Bueno enviou uma carta à embaixada da Espanha em Abu Dabi, capital dos Emirados, em 17 de maio. A carta refletia as negações “sem qualquer justificativa” e listava uma série de violações de direitos: “À família”, “à preservação da sua identidade e nacionalidade sem interferência”, ” a não separação do pai” e “ao regresso ao país da sua nacionalidade”. A advogada pedia ao embaixador que perguntasse sobre o motivo das negações a duas instituições dos Emirados. Em 29 de maio, Bueno enviou uma cópia da mesma carta a Maitha Alshamsi, diretora da Autoridade de Desenvolvimento Comunitário, uma entidade que vela pelos Direitos Humanos.

A embaixada não respondeu, mas Alshamsi sim. E prontamente, em 2 de junho: “Entendo a frustração do Sr. Brañanova, mas não podemos interferir na jurisdição do juiz até que o assunto tenha sido analisado pelo tribunal.” A Autoridade lembrou que havia aconselhado Brañanova a apresentar uma queixa se acreditasse que houve “má conduta ou qualquer violação das leis” dos EAU.

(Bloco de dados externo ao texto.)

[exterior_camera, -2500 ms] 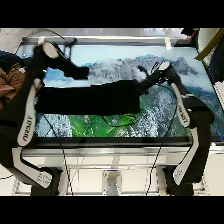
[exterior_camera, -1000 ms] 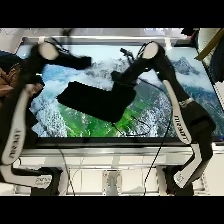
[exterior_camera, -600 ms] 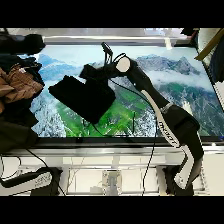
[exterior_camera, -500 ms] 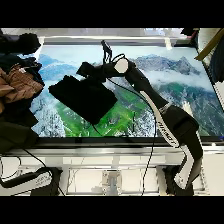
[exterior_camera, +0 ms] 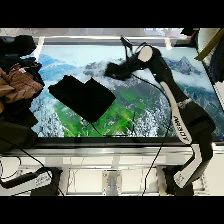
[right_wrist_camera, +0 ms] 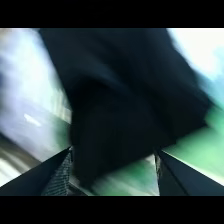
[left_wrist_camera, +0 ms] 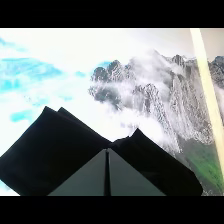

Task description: Fold the clothes and pants, and hang the long-sleeved shirts on hangers.

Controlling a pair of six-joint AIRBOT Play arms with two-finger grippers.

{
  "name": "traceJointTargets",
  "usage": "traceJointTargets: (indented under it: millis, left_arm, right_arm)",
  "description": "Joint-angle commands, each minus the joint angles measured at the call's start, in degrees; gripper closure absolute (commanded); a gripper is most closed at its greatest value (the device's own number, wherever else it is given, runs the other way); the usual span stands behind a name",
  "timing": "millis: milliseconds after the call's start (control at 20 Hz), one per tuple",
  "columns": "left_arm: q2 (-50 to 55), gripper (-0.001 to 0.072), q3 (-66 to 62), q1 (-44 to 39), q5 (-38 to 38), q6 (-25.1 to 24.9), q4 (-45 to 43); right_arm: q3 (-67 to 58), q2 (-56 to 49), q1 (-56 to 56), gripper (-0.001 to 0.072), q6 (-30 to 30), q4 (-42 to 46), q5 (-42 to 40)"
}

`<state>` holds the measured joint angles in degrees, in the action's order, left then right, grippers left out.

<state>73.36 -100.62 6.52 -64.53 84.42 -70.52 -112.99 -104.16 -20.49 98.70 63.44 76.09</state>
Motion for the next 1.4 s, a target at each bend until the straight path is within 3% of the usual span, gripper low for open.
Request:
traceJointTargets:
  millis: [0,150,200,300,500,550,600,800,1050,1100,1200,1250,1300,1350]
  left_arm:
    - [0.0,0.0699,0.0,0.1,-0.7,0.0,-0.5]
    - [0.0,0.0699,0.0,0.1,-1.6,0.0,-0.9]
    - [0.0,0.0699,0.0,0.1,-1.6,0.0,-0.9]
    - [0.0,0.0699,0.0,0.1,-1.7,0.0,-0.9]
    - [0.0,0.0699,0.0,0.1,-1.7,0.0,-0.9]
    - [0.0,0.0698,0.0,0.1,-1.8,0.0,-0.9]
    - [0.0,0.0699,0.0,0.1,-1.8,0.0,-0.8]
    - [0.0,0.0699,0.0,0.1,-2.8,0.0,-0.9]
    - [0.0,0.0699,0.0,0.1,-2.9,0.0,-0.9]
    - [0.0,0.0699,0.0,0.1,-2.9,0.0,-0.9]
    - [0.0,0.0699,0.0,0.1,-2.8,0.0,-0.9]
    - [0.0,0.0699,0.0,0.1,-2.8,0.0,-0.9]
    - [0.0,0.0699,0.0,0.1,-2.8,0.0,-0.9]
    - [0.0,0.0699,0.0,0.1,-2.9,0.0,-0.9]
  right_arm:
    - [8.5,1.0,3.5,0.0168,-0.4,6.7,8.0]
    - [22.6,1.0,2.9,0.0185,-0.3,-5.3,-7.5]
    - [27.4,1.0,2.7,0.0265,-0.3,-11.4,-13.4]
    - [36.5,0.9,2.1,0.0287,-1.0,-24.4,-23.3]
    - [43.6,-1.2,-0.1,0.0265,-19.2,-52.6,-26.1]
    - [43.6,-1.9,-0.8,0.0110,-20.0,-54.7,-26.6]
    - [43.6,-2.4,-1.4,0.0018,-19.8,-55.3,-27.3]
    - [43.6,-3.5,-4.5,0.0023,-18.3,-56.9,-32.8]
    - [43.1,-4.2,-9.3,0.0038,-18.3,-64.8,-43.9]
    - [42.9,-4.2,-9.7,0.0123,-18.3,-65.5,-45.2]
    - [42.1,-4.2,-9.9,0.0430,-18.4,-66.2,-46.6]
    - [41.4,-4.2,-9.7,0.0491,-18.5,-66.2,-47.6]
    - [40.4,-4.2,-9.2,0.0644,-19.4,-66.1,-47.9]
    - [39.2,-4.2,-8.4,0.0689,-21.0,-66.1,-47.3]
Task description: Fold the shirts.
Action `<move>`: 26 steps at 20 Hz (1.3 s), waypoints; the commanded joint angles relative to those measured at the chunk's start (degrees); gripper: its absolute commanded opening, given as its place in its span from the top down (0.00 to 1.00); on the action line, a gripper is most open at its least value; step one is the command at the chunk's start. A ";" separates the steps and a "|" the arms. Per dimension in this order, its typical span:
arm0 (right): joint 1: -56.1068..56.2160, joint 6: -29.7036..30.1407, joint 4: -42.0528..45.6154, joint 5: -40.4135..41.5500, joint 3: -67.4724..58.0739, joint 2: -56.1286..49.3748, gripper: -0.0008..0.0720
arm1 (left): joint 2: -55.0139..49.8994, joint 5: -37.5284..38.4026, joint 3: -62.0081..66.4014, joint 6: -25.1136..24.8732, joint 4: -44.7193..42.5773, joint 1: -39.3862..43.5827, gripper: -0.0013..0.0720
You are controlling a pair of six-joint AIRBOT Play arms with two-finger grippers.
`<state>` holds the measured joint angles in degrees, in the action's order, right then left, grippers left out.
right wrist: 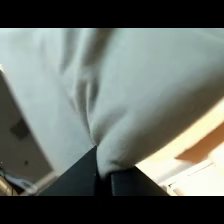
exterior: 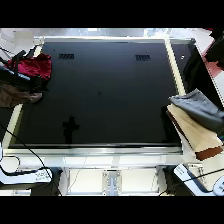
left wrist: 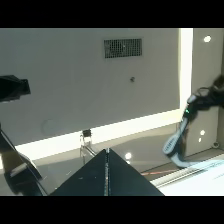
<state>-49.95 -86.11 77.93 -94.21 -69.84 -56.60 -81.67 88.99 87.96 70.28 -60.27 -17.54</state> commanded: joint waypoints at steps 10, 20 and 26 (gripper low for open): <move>-1.46 -1.90 15.15 6.08 19.67 8.37 0.23 | -0.17 -0.46 0.04 -0.04 3.76 0.07 0.97; 11.63 13.00 -41.48 24.46 -1.51 15.72 0.25 | -0.24 -1.29 0.04 0.02 3.78 0.09 0.97; 36.46 15.02 -30.01 24.74 -1.53 7.17 0.25 | -0.24 -1.31 0.04 0.22 4.00 0.07 0.97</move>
<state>-23.44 -73.06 45.82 -70.67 -71.07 -45.95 -81.89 87.70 87.96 70.48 -56.27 -17.50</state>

No final daquele mês, no dia 25, a diretoria da APDHE subiu de nível e apresentou o caso ao Ministério das Relações Exteriores.
Em duas cartas, Bueno relatou o silêncio da embaixada, narrou o caso, insistiu que não tinha nada a ver com o divórcio e ressaltou que nem Brañanova nem sua esposa eram cidadãos dos EAU, portanto, no que diz respeito ao asturiano, “aplicam-se a lei espanhola e o atual Código Civil espanhol”.

O ministério respondeu. E rápido. Em 2 de julho, a Subsecretaria de Assuntos Consulares declarou que a embaixada estava em contato “permanente” com Brañanova e o havia aconselhado a contratar um advogado local, uma vez que o sistema judiciário dos Emirados é “muito rigoroso” no campo da “independência judicial”.

Um parágrafo depois, o Ministério de Assuntos Exteriores ofereceu o motivo que provavelmente mantinha essa questão em pausa: “É impossível para a nossa Embaixada intervir num processo judicial em curso, não apenas por respeito à independência judicial, mas, acima de tudo, porque seria prejudicial para o seu cliente uma intervenção da nossa Embaixada que pudesse ser percebida como interferência indevida”.

A resposta da advogada também foi rápida e em 5 de julho enviou um punhado de notícias ao Ministério: a Embaixada nunca respondeu; Brañanova tinha um advogado local antes que a diplomacia espanhola o sugerisse, e a advogada não quer intervir no divórcio nem pede à Espanha para fazê-lo, mas, ao contrário, apresenta uma violação dos direitos das crianças. A carta de Bueno dizia que o advogado local informou Brañanova que o Escritório do Emir “atendia apenas a petições e/ou reclamações de embaixadas e/ou consulados, e não de particulares”.

Hoje tudo continua onde estava. Não houve uma reunião. Nem mais cartas. Nem perguntas a Dubai. Do outro lado do mundo, Borja Brañanova ainda quer mostrar as Asturias a seus filhos: “Nossos representantes devem distinguir entre interferir na justiça ou intervir para buscar justiça. Eu peço colaboração e não confronto”.